# [WHAT YOU SHOULD DO]
The expected answer is the set of lines in the data below between the line holding "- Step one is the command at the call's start" and the line holding "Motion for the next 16", inclusive, written out exactly.

━━━

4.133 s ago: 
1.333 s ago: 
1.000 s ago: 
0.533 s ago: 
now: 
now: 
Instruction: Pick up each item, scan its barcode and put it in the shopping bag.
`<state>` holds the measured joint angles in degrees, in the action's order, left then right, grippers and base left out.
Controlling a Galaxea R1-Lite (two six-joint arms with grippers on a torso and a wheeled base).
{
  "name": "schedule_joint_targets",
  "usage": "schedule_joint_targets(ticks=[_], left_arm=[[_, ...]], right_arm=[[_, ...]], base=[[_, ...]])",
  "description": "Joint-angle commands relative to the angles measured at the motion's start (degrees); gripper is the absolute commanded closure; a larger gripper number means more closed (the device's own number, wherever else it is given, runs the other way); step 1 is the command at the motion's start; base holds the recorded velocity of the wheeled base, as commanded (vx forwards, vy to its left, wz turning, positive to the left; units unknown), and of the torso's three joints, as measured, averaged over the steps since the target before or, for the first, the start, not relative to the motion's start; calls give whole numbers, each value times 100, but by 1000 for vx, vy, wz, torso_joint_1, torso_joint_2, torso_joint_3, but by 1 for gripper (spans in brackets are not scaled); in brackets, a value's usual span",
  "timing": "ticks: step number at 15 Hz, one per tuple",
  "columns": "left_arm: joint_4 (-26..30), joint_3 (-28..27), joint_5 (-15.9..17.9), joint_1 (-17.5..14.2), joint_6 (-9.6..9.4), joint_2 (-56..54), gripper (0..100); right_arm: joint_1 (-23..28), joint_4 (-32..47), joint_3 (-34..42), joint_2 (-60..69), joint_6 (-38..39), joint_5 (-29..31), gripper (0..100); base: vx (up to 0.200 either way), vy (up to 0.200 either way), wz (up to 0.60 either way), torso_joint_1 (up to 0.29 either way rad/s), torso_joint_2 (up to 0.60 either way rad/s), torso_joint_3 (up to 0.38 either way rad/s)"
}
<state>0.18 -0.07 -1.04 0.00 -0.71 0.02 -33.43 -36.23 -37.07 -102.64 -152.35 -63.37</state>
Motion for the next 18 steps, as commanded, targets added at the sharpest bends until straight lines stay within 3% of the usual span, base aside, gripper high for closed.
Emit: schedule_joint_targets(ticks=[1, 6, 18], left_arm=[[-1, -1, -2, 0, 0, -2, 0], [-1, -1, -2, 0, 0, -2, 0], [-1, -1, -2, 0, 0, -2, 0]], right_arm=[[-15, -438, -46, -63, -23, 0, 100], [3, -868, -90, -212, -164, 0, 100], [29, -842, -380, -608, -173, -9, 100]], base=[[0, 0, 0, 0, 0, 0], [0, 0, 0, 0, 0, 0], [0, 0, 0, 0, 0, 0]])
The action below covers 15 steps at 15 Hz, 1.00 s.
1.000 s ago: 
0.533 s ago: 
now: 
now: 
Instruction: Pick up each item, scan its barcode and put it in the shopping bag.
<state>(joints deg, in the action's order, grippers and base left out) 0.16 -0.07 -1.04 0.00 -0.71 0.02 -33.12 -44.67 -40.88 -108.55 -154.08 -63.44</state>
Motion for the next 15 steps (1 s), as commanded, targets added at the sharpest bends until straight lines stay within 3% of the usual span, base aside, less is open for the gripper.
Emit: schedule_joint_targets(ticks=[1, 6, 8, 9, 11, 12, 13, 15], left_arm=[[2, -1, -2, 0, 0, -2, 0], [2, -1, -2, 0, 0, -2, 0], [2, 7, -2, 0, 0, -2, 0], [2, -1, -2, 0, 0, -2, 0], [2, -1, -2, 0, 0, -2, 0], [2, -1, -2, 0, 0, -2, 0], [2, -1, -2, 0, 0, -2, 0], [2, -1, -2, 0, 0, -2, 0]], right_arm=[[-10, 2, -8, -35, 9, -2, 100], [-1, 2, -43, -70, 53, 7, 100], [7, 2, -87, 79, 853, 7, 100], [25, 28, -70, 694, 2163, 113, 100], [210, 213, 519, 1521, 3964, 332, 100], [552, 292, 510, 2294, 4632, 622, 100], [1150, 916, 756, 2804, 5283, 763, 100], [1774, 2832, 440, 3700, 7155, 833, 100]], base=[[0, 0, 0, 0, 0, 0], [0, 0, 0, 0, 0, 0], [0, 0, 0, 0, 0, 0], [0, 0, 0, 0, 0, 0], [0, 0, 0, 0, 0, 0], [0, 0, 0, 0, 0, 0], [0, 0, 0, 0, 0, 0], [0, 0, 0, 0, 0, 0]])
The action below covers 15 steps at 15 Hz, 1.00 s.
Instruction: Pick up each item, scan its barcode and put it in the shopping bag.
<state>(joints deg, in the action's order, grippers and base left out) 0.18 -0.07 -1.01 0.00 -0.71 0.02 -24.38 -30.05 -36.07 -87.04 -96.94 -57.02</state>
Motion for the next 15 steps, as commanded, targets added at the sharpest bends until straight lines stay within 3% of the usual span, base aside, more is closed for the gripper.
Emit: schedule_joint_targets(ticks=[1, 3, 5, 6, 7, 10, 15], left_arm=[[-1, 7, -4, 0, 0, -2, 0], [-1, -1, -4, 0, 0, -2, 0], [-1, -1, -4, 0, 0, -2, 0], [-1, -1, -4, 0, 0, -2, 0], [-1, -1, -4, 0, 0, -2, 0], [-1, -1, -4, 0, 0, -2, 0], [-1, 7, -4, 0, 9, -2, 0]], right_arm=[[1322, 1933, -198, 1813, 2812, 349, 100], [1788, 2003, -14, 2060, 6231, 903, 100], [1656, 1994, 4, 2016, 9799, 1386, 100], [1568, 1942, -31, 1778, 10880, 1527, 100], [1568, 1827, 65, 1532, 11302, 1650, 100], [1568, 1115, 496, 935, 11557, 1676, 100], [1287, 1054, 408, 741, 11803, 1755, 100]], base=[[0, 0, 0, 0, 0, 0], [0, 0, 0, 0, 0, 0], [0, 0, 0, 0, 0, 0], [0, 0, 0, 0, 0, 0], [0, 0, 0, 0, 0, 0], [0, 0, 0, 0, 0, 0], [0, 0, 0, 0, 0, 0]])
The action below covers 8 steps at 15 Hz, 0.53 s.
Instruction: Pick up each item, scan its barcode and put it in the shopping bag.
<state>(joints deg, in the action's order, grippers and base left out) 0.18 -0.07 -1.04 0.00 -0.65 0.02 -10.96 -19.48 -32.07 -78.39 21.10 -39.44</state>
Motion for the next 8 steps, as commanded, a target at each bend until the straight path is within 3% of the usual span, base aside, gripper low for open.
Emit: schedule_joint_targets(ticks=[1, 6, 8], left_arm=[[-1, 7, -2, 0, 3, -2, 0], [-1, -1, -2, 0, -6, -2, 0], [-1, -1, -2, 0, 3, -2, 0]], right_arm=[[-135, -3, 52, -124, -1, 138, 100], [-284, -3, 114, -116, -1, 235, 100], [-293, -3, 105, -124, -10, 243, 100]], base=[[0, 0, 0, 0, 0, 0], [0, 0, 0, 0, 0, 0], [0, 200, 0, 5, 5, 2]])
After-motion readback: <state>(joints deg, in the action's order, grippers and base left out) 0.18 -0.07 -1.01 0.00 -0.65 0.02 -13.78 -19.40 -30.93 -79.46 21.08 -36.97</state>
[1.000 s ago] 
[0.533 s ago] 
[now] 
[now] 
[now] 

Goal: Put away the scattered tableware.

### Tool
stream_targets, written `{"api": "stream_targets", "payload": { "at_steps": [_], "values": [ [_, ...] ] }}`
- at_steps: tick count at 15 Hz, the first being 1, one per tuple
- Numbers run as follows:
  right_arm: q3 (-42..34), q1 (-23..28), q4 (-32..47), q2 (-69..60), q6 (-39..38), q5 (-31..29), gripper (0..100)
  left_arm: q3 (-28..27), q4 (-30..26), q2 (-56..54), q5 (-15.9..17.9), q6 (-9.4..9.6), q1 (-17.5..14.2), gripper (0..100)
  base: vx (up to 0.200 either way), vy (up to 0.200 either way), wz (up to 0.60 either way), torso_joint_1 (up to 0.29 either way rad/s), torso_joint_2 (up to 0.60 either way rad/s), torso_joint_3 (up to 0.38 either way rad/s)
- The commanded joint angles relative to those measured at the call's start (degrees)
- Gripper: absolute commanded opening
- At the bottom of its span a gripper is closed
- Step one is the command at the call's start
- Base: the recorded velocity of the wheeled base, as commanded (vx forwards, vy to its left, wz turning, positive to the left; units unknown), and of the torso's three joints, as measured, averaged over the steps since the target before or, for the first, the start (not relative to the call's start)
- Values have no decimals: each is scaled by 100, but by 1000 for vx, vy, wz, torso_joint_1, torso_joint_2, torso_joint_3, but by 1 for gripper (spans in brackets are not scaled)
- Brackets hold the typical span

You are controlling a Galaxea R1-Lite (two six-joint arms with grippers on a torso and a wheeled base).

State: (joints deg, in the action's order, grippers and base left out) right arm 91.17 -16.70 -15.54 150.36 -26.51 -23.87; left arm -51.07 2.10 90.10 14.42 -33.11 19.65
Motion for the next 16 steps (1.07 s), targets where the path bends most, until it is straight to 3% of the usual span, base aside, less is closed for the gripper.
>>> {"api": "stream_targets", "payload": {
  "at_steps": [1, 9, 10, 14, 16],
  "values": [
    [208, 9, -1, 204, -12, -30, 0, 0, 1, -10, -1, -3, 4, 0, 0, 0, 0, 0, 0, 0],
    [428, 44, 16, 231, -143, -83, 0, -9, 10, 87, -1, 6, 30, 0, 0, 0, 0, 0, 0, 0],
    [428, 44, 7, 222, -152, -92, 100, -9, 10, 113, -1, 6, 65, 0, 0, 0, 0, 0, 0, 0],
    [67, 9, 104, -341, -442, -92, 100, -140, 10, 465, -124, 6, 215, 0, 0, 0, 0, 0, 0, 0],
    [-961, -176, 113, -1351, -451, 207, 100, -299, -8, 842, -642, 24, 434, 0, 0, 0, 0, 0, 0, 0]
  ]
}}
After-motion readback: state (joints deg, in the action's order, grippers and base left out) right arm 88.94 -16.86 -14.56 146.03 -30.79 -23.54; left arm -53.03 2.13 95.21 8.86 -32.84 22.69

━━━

# [SOLUTION FOR THIS PROBLEM]
- Step one is the command at the call's start
- Base: the recorded velocity of the wheeled base, as commanded (vx forwards, vy to its left, wz turning, positive to the left; units unknown), and of the torso's three joints, as measured, averaged over the steps since the target before or, for the first, the start (not relative to the call's start)
- Values have no decimals: each is scaled by 100, but by 1000 for vx, vy, wz, torso_joint_1, torso_joint_2, torso_joint_3, but by 1 for gripper (spans in brackets are not scaled)
- Brackets hold the typical span

You are controlling a Galaxea R1-Lite (two six-joint arms with grippers on a torso and a wheeled base).

State: (joints deg, in the action's order, grippers and base left out) right arm 91.17 -16.70 -15.54 150.36 -26.51 -23.87; left arm -51.07 2.10 90.10 14.42 -33.11 19.65
Motion for the next 16 steps (1.07 s), targets where the path bends most, until it is straight to 3% of the usual span, base aside, less is closed for the gripper.

This answer has been given in full.